Crimenes de Petiot, Los
Genre: Giallo
Année: 1972
Pays d'origine: Espagne
Réalisateur: José Luis Madrid
Casting:
Paul Naschy, Patricia Loran, Fernando Marin, Quique San Francisco, Vicente Haro...
 

Certains actes accomplis en France pendant la Seconde Guerre mondiale et durant l'occupation allemande semblent conduire à plusieurs meurtres. Le motif est-il la vengeance ou bien est-ce l'oeuvre d'un serial killer ? Deux civils et la police tentent de résoudre le mystère...

 

 

Dans ce giallo-paella boudé depuis plus de quarante années lumière maintenant, le tueur de service, s'il donne du chapeau, de la cagoule et des gants noirs, n'en trahit pas pour autant ses confrères assassins de la vieille Europe en troquant les récurrentes armes blanches pour une crachant la poudre. En fait, et c'est la grande originalité du film, il emploie lors de chaque crime un Luger Parabellum de la Seconde Guerre qui, d'un trou net, perfore les fronts. Son périmètre de chasse se limite aux alentours d'un parc berlinois. Quant à ses proies, et bien, pas de préférence. Ce qui lui passe sous le canon, le ch'tit père s'en contentera.

 

 

On s'en doute vite, si le cadre de l'action est contemporain (enfin, l'Allemagne du début des années septante plutôt), le traumatisme qui habite ce grand fêlé est égaré dans le passé... période 39-45, si ça dit quelque chose à quelqu'un.
C'est précisément à cette époque sombre de l'histoire de l'Humanité que sévit le célèbre Marcel Petiot, docteur par profession, dépeceur de cadavre par passion.

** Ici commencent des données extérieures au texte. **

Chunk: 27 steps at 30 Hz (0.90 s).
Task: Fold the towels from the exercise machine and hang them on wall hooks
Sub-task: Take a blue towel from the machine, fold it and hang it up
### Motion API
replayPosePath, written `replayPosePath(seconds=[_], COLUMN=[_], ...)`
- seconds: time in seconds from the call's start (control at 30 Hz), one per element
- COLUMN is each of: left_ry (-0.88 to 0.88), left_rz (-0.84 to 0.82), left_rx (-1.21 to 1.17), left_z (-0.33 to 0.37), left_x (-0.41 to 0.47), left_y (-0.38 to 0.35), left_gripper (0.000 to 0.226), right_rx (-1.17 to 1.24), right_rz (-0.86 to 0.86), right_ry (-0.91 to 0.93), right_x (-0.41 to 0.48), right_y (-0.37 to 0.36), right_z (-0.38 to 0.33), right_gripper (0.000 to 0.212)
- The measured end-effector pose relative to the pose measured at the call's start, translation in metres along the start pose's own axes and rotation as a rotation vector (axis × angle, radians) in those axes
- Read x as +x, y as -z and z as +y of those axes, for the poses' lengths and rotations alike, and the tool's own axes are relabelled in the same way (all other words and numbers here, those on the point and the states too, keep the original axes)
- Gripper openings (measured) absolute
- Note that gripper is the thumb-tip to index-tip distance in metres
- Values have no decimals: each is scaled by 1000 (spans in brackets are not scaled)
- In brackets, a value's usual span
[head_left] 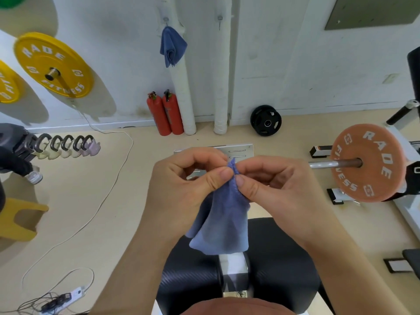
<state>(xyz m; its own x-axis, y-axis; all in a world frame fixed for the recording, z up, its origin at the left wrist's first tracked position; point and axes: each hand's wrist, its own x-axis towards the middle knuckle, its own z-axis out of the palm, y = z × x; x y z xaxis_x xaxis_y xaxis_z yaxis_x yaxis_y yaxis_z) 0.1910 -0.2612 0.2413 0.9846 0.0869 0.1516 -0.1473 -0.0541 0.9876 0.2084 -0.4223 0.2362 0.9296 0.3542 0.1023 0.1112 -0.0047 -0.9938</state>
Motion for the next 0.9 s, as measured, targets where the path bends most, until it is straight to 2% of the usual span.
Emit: replayPosePath(seconds=[0.1, 0.2, 0.27, 0.37, 0.5, 0.67, 0.83, 0.9], left_ry=[37, 30, 14, -3, -83, -145, -199, -196], left_rz=[-39, 25, 69, 108, 184, 236, 296, 340], left_rx=[-7, 52, 69, 141, 222, 233, 159, 151], left_z=[1, 2, 2, 4, 6, 6, 9, 2], left_x=[1, 3, 4, 6, 12, 20, 35, 42], left_y=[2, 3, 3, 4, 13, 25, 40, 49], left_gripper=[3, 8, 16, 29, 27, 31, 29, 26], right_rx=[-6, 2, 65, 110, -158, -461, -657, -746], right_rz=[-24, -46, -62, -153, -271, -430, -516, -509], right_ry=[-3, -14, -54, -111, -95, -156, -360, -400], right_x=[1, 3, 6, 11, 13, 20, 28, 27], right_y=[1, 0, -1, 3, 11, 19, 23, 29], right_z=[-2, -1, 0, 5, 12, 34, 84, 106], right_gripper=[17, 15, 11, 15, 30, 13, 8, 13])
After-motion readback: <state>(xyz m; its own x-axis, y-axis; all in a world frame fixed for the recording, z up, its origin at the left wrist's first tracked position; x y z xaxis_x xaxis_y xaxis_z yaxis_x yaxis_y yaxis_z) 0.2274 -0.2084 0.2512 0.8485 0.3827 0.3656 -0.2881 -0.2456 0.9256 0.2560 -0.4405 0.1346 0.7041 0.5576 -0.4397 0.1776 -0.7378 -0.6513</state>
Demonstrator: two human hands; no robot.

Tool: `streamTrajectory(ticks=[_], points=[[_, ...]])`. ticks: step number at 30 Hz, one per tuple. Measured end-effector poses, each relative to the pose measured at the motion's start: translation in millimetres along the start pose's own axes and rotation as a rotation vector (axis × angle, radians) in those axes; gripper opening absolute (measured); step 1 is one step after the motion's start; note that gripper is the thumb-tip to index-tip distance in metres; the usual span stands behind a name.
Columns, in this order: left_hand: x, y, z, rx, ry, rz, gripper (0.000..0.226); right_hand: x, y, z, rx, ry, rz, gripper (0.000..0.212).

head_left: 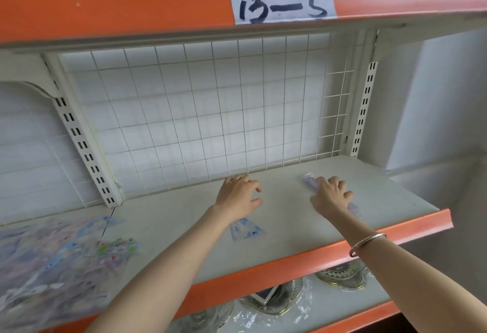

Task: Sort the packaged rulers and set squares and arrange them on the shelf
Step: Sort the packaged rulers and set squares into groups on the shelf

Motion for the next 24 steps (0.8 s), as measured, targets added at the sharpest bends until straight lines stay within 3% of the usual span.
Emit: streamTrajectory(ticks=[13, 24], points=[[130.1, -32.3, 125.9, -0.008, -0.269, -0.035, 0.036, 201.8, 47.0, 129.4, 0.203, -0.551, -0.154, 0.031], [250.5, -73.0, 280.0, -0.035, -0.530, -0.056, 0.034, 332.4, 83.5, 246.1, 0.312, -0.783, -0.160, 0.028]])
Point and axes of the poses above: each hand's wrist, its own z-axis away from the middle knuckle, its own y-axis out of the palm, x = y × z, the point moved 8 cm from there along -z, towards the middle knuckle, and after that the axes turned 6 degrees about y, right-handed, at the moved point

Un jour noir de mars 44, des restes humains sont retrouvés au domicile de cet expérimentateur dément qui, juste retour des choses, périra guillotiné deux ans plus tard.
Cet épouvantable fait-divers, s'il donne pourtant son nom à ce film, n'entretient finalement que peu de rapport avec l'intrigue qui se joue ici. Un parallèle se tisse dessus néanmoins en fin de bobine. Pouvait pas se retenir d'abord ?

 

 

Ce titre parmi les moins répandus de notre Paulo Naschy préféré permet donc de le retrouver une fois de plus mais en petite forme, cette fois.
Son rôle d'antiquaire plongé à son insu (?) dans cette affaire de meurtre qu'il tentera d'élucider de son côté avec sa compagne n'invite de toute façon pas au cabotinage d'un Waldemar Daninsky (et quel cabot, çui-là j'vous jure) ou un Alaric de Marnac. Et puis, c'est malheureux mais c'est ainsi : Los crimenes de Petiot est un giallo tout juste passable, présentant des meurtres barbants qui ne vous glaçeront en rien le sang, si ce n'est la première exécution. Et exécution est le mot approprié puisqu'au cours d'une mise en scène macabre, notre meurtrier détesté attache sa victime féminine à un poteau d'exécution avant de lui loger proprement une balle dans le crâne.
Alourdi par un rythme ankylosé d'à peu près partout, l'atroce thème musical accompagnant les trois quarts du film sonne définitivement le glas de cette malheureuse pellicula. Le plus terrible là-dedans, c'est que cette torture auditive nous hachait menu déjà les oreilles dans un précédent métrage du père JL Madrid. L'horrible sexy vampire ou Jack el destripador de Londres, je ne sais plus. Rien de décoiffant non plus concernant l'identité du meurtrier. Le site officiel du senor Molina ne se gène d'ailleurs même pas pour nous balancer gratos l'info dans le court résumé officiel de la chose. Du reste, la crasse fut reprise sur presque tous les papelards (c'est à dire très peu) s'étant penchés sur cette oeuvrette déjà bien diminuée.